Well, election season is here once again. We’ve seen several Democratic candidates broach the topic of violence against a smaller segment with smaller numbers while they basically talk about Black women in reference to how much they need our votes in order to win.
I think a time-out is in order.
I don’t generally embrace political labels but in my writings, I call myself a Centrist. I’m also adamant that candidates that are too far right or too far left are unfeasible choices for public office. Now, I must state that any candidate that even implies that the TRUE epidemic of the murder of Black women and girls is not a problem; either by their silence or choosing to highlight the less than 25 instead, is a non-starter.
“We must make sure not to get lost in other hot button political issues that would serve only to use us to influence their agenda as it relates to numbers,” says Ms. Perreira. She suggests not giving our support to elected officials, even at the local level, who are not willing to put a serious focus on us. “The data speaks for itself,” she notes.
We have the ADOS movement, the #MeToo movement, the Black Lives Matter movement, the Immigrant Rights movement…when do we, as Black women, stand up and refuse to be tossed to the side? When do we start a movement about us and for us only?

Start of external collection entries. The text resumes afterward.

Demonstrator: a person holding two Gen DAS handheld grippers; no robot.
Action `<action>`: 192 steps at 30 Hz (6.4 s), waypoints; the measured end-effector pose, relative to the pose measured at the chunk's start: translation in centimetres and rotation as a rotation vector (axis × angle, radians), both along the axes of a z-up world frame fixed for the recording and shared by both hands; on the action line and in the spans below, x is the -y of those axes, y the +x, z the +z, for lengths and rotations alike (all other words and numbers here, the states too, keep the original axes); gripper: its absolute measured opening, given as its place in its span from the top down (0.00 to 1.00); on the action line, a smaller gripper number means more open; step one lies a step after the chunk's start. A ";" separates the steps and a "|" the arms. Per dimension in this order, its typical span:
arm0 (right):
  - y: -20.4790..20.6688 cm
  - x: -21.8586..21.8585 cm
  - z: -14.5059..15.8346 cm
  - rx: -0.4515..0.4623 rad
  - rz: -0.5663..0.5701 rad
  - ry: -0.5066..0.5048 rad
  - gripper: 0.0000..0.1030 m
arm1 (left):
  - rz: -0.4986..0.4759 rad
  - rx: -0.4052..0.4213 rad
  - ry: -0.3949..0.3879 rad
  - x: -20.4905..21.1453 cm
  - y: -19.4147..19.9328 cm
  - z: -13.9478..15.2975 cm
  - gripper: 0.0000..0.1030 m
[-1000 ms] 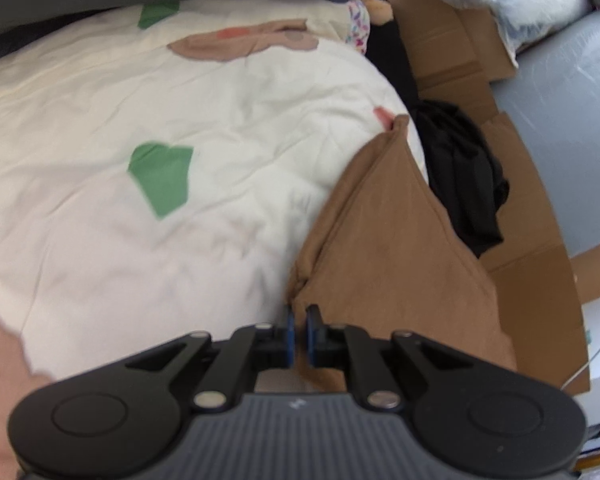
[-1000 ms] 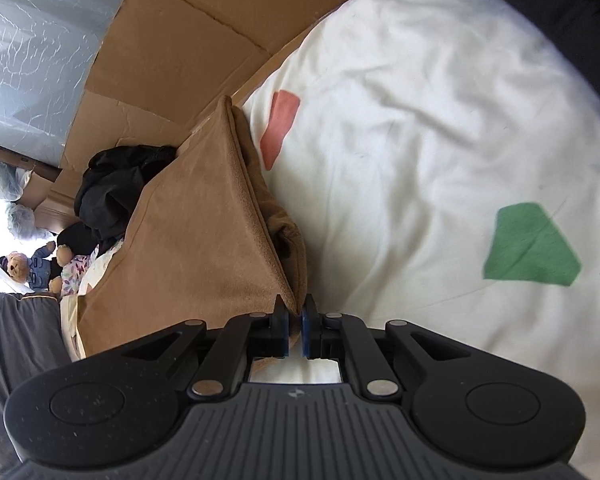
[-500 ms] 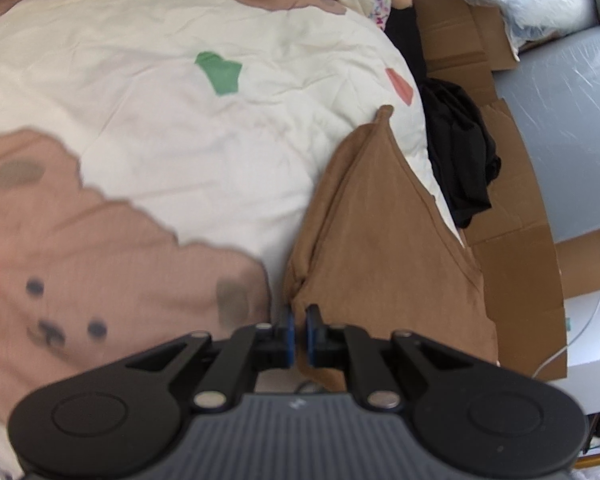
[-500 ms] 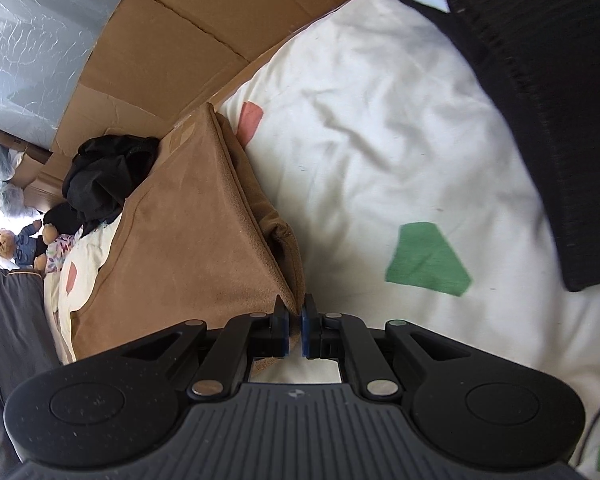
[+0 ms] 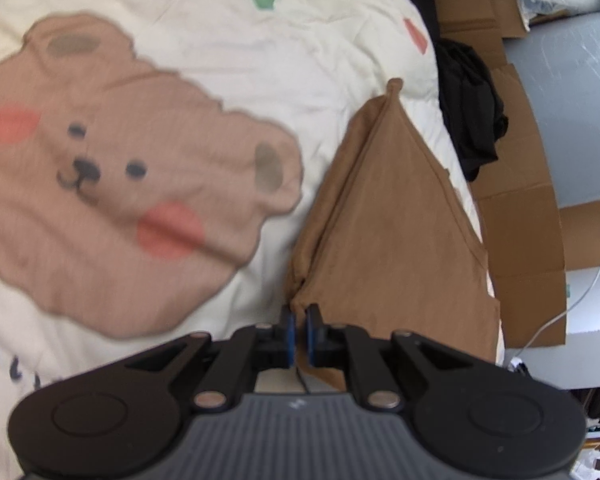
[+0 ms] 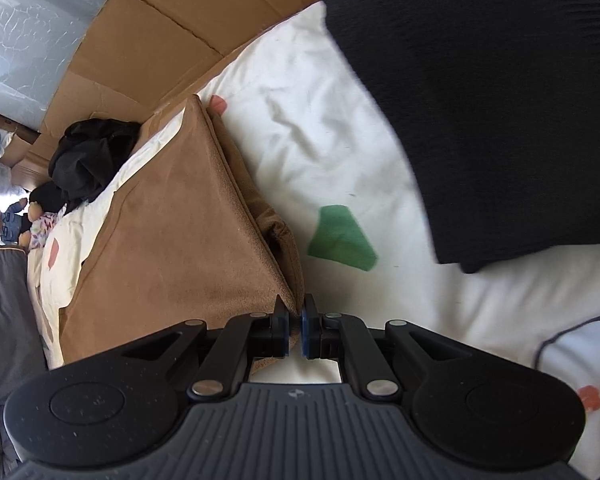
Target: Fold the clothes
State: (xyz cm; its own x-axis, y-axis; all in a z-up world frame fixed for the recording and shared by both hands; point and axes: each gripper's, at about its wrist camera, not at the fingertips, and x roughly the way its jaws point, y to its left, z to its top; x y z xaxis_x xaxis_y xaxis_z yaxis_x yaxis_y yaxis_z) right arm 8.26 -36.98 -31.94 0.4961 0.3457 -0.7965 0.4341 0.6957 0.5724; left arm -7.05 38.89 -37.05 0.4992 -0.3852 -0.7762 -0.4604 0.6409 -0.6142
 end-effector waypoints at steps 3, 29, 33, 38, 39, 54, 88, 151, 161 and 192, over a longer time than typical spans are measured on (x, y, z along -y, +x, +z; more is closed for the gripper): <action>-0.3 0.1 -0.6 -0.012 -0.007 -0.005 0.95 | -0.004 -0.013 0.001 -1.0 -2.4 -1.1 0.94; 4.6 -2.0 7.5 0.145 0.205 -0.280 0.63 | -0.079 0.126 -0.066 -4.7 -15.2 3.4 0.94; 5.8 -5.0 7.4 0.168 0.307 -0.256 0.63 | -0.103 0.141 -0.072 -4.3 -15.2 5.1 0.94; 6.7 -9.4 7.7 0.232 0.451 -0.198 0.63 | -0.159 0.177 -0.066 -3.8 -13.4 7.8 0.94; 6.8 -10.4 7.9 0.245 0.482 -0.189 0.63 | -0.166 0.183 -0.070 -3.4 -13.2 8.3 0.94; 6.4 -24.9 11.1 0.407 0.850 -0.196 0.63 | -0.155 0.193 -0.123 -2.8 -3.9 13.2 0.94; 2.7 -48.0 12.6 0.661 1.183 -0.633 0.47 | -0.010 0.146 -0.317 11.4 16.2 15.0 0.94; 3.5 -42.3 13.7 0.670 1.152 -0.401 0.93 | -0.233 0.114 -0.094 10.0 32.0 8.0 0.93; 2.7 -36.2 14.9 0.680 1.062 -0.331 0.94 | -0.331 0.277 -0.084 16.7 32.6 14.0 0.93; -1.0 -16.1 10.2 0.559 0.639 -0.208 0.93 | -0.637 0.242 -0.015 41.7 35.1 13.1 0.93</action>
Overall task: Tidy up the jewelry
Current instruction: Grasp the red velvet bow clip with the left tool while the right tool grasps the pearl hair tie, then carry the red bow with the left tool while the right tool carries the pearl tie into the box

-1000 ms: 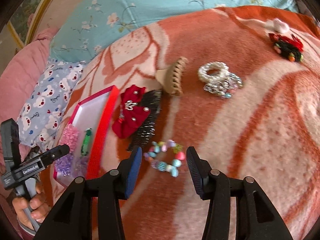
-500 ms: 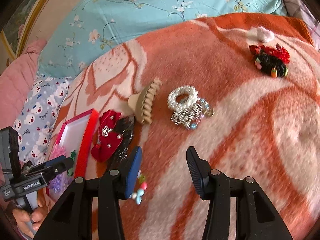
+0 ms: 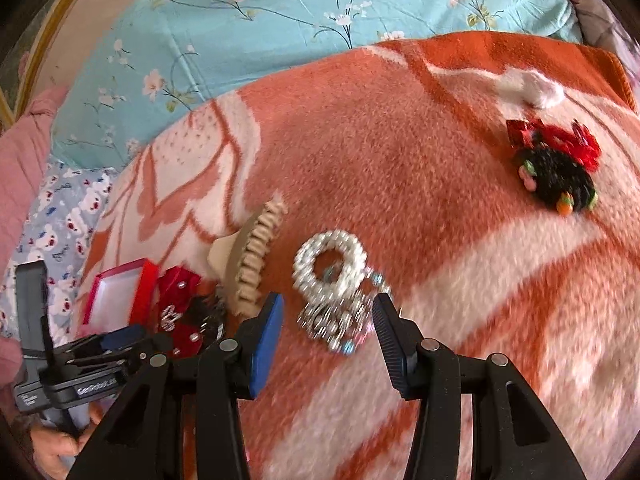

In this campaign season, I’d like all Black women of voting age to think about the women and girls who have lost their lives to senseless violence and the many more who have been subjected to sexual abuse and other types of violence and decide that any candidate who is not willing to wholly and truthfully address our plight, doesn’t get to reap the benefit of us putting them in office. If they need our votes so much, make them prove it.